This article is written in collaboration with a law agency. However, it is intended for general information purposes only. It does not constitute a client-attorney relationship or personalized legal advice.
GDPR grants data subjects the right to having their data deleted only if certain conditions are met:
- The data is not needed for the purpose it was gathered;
- The basis for processing was consent and the data subject withdraws it;
- Data processing was not lawful;
- There is a legal obligation for erasure.
This means your customers do have the right to request deleting their WordPress account along with all personal data (e.g. Billing and Shipping Address) that’s tied to their account (technically, stored usually in wp_usermeta database table).
Obviously, if you need the data to fulfil an order, you cannot delete it before you fulfil it.

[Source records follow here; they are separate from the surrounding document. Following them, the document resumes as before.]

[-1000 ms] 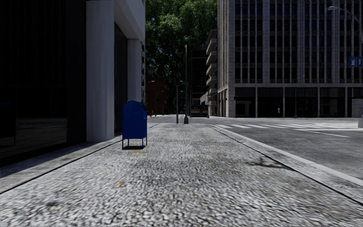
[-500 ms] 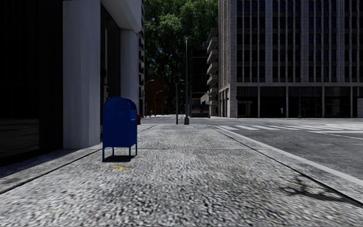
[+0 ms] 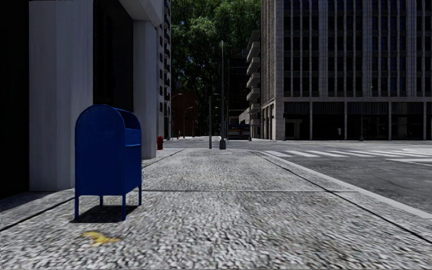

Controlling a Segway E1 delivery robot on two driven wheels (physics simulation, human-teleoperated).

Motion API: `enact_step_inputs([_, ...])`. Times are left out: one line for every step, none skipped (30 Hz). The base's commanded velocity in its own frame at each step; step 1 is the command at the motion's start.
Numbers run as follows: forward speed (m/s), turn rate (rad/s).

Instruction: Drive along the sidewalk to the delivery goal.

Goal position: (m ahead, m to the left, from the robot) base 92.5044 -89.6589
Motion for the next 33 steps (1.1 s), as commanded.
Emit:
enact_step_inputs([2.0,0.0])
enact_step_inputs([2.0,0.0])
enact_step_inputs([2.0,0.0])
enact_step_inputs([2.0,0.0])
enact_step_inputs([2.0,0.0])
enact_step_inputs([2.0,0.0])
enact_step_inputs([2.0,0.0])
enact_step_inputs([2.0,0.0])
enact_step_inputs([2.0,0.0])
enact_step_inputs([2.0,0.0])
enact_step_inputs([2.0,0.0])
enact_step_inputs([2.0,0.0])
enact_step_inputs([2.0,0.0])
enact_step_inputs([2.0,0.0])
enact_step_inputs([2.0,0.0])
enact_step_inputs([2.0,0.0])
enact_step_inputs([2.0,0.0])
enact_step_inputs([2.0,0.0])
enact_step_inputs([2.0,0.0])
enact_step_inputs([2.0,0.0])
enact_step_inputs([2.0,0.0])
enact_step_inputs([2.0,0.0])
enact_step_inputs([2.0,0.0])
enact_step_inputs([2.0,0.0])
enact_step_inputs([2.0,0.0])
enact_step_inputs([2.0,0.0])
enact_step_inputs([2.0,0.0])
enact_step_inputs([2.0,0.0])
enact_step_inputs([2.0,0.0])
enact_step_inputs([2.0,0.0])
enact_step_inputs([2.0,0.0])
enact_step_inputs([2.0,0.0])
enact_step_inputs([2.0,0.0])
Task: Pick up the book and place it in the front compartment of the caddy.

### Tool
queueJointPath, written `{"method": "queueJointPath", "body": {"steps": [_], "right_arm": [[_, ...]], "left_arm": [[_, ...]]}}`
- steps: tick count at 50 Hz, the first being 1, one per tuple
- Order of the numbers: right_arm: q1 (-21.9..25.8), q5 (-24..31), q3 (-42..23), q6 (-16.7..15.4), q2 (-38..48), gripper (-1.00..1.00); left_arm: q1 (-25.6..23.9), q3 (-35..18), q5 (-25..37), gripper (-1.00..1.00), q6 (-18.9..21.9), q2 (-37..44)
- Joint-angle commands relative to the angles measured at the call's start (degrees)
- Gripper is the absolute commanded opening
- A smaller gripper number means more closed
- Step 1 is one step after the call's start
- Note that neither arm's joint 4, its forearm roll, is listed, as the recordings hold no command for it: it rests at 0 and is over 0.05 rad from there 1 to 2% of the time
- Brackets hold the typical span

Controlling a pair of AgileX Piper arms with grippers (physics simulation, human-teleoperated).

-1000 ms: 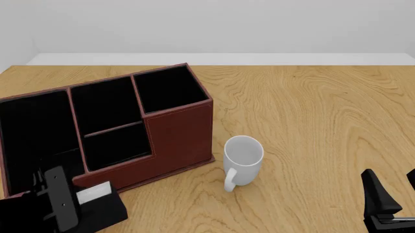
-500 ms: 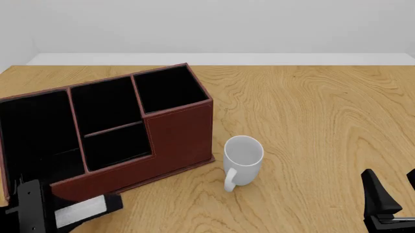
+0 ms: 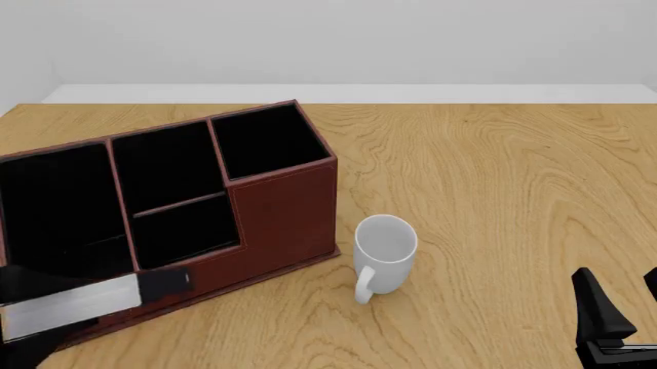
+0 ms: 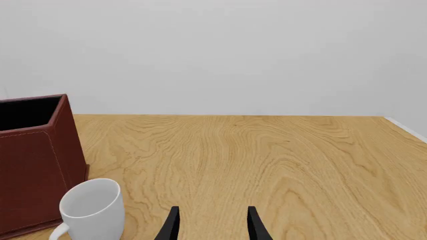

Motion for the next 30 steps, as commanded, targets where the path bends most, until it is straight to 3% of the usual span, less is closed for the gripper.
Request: {"method": "queueJointPath", "body": {"steps": [1,12,30], "right_arm": [[0.0,0.0,0.0,0.0,0.0,1.0],[0.0,0.0,0.0,0.0,0.0,1.0],[0.0,0.0,0.0,0.0,0.0,1.0]], "left_arm": [[1.0,-9.3,-2.1,-1.0,4.5,5.4],[2.7,-17.3,-4.5,-1.0,6.6,13.1],[7.1,-20.3,-9.9,-1.0,10.1,21.1]]}}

In addition to that, most EU countries have the legal obligation to store invoices for a certain time period for accounting purposes. This period varies from country to country. This means that you might need to keep the orders, but delete or anonymize everything else. (Technically, the order data is usually stored in a different database table anyway, namely wp_postmeta). Orders aren’t the same as invoices, of course, so if you keep both, you might be taking a tiny little business risk. For maximum safety, consult with a lawyer.
One special case we are aware of is Estonia. As of 2018 in Estonia, small invoices are not required to contain more information than the invoice number and purchase details. Under GDPR this translates into “you must anonymize your invoices.” Obviously, there are a bunch of exceptions for this. (We’re writing a longer post on this topic – stay tuned.)
So make sure you understand your local laws!
Note: if your WooCommerce store doesn’t have user accounts and is linked to a 3rd-party ERP or accounting system and order details are sent there, you might wish to delete orders from WooCommerce after they have been paid for or completed. This will, of course, break refund functionality. However, from a data safety perspective, it might make sense to do so even if you have legal grounds for storing the data.